Önce Good Time’da Robert Pattinson’ı poster çocuğu kılıfından çıkarıp iyi oyuncu ligine soktular, sonra Uncut Gems ile Adam Sandler’ı komedyen klişesinden çıkarıp drama oyuncusu yaptılar ve dar alanda dudak uçuklatan bir gerilime imza attılar. Safdie Kardeşler bu iki çağdaş klasikle sinemaya yeni bir soluk getirdikten sonra ayrıldı. İkisi de hâlâ A24 çatısı altında ama kendi yollarında ilerliyorlar. 

Önce Benny Safdie kendini gösterdi. Hem oyuncu hem yazar olarak şahane mini dizi The Curse’te yer aldı. Daha sonra Oppenheimer gibi filmlerde önemli roller üstlendi. Sonra da bu sonbahar ilk solo filmi The Smashing Machine ile efsanevi bir dövüş sporcusunu anlattı. Fakat Dwayne Johnson ve Emily Blunt’lı bu filmde Safdie Kardeşler’den alışık olduğumuz hınzır zekayı bulamadık. 

Şimdi ağabey Safdie, yani Josh Safdie’nin filmiyle karşı karşıyayız ve baştan söyleyebiliriz ki o alışık olduğumuz Safdie Kardeşler imzası burada daha belirgin. Bunda Safdie’lerin ortak senaristleri Ronald Bronstein’ın da katkısı şüphesiz var. 

“Pinponcu değilim, pinpon oynayan bir kumarbazım”

Kahramanımız yine efsanevi bir sporcu. Spor dalımız ise masa tenisi. Tabii Marty için kahraman demek doğru mu, o tartışılır. Kendine “Ben pinponcu değilim, pinpon oynayan bir kumarbazım” diyen tam bir antikahraman bu. Benny Safdie’nin projedeki çıkış noktası Marty Reisman’ın otobiyografik kitabı olmuş: Para Oyuncusu: Amerika'nın En Büyük Masa Tenisi Şampiyonu ve Dolandırıcısının İtirafları. Kitabın adından bile anlayabileceğiniz üzere adam bir tür “mitoman”. Yeteneğinden daha çok mitleriyle büyüyen bir isim ve bundan rahatsız da değil. 

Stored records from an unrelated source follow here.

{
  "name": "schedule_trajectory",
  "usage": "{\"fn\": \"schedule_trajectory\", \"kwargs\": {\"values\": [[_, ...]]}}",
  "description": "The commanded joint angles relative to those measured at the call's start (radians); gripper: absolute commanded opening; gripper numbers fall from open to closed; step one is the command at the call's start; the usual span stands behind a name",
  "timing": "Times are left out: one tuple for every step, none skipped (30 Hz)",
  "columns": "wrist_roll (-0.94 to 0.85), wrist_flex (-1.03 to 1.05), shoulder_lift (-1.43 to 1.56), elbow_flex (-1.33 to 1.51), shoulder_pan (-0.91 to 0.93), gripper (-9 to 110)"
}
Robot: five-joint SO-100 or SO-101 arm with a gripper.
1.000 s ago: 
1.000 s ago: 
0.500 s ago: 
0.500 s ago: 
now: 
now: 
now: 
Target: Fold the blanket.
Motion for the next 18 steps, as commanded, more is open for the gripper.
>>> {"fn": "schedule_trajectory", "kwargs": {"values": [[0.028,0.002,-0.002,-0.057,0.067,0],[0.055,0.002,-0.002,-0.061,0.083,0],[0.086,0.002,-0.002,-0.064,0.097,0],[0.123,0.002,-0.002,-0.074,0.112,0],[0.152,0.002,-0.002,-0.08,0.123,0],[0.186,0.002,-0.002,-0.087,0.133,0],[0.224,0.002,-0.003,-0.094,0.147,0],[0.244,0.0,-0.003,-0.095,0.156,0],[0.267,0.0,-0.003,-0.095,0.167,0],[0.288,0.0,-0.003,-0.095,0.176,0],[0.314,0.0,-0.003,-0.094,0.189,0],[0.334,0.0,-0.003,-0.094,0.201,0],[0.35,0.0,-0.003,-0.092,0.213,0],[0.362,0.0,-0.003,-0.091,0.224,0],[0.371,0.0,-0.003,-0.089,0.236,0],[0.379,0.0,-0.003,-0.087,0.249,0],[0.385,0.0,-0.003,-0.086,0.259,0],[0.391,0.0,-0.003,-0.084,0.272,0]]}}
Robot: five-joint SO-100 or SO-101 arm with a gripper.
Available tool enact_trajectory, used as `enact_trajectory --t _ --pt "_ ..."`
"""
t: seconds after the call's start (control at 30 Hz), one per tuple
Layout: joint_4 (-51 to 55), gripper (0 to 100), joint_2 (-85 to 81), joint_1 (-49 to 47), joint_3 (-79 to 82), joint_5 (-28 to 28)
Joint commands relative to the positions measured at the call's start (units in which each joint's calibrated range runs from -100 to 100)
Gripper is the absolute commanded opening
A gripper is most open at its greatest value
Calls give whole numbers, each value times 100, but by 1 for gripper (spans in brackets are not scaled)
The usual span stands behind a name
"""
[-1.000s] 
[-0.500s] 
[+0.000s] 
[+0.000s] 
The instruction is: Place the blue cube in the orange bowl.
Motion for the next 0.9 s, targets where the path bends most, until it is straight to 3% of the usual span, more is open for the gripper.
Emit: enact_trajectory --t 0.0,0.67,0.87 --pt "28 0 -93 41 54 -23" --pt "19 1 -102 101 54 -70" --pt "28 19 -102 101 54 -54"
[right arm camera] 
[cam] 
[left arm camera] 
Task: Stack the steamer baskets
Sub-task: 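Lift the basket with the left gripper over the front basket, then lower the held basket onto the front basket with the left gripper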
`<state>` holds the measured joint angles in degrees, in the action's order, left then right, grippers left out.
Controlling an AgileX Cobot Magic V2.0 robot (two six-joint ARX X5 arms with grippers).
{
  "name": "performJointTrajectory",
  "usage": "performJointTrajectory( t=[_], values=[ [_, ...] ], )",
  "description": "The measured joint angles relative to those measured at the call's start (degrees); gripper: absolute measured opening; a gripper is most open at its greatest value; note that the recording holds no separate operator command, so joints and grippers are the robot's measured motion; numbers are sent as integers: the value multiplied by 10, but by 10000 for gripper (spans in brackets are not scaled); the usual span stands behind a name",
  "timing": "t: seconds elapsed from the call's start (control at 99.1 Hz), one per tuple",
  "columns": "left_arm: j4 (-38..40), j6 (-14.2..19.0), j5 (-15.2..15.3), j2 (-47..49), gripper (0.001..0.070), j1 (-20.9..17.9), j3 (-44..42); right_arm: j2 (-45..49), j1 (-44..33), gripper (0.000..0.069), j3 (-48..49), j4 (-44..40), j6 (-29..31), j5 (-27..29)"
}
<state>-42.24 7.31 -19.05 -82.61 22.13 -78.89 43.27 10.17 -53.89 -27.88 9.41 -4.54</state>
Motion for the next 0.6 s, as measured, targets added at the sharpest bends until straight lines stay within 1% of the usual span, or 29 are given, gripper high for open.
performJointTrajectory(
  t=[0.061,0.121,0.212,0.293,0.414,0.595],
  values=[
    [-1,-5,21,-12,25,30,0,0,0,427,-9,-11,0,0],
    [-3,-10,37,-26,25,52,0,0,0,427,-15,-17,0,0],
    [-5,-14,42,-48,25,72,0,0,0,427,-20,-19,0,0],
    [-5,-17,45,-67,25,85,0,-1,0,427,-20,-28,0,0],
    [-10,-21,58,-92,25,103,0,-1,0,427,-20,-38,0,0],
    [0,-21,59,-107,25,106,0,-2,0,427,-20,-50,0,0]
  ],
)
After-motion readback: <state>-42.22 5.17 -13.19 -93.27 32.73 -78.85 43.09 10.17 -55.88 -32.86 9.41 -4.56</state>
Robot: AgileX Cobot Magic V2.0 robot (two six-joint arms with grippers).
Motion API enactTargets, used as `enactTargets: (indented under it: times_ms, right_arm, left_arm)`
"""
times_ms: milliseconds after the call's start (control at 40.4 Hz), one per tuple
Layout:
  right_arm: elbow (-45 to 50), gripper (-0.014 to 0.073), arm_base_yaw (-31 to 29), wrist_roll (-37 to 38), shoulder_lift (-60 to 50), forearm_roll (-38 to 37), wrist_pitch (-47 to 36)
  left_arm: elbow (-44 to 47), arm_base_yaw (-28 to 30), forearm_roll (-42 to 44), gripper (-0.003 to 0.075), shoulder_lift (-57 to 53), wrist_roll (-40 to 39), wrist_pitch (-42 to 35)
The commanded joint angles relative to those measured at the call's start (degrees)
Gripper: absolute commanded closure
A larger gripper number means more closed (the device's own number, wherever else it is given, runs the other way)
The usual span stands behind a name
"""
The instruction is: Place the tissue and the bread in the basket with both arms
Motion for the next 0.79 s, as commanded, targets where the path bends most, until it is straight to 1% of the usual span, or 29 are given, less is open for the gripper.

Tehlikeye bağımlı bir hayat yaşamış Marty. Hırsızlıklar, düzenbazlıklar, ahlaksızlıklar, Hollywood yıldızlarıyla flörtler, mafya babalarıyla takılmalar… Kısacası tam bir arıza. Diğer yandan da elbette çok büyük bir yetenek, sağlıksız bir hayata ve az antrenmana rağmen 40’lı ve 50’li yıllarda defalarca şampiyonluk kazanmış, kendine has tarzıyla örnek alınan, ince vuruşlarıyla “iğne” lakabıyla anılan bir masa tenisi ustası o.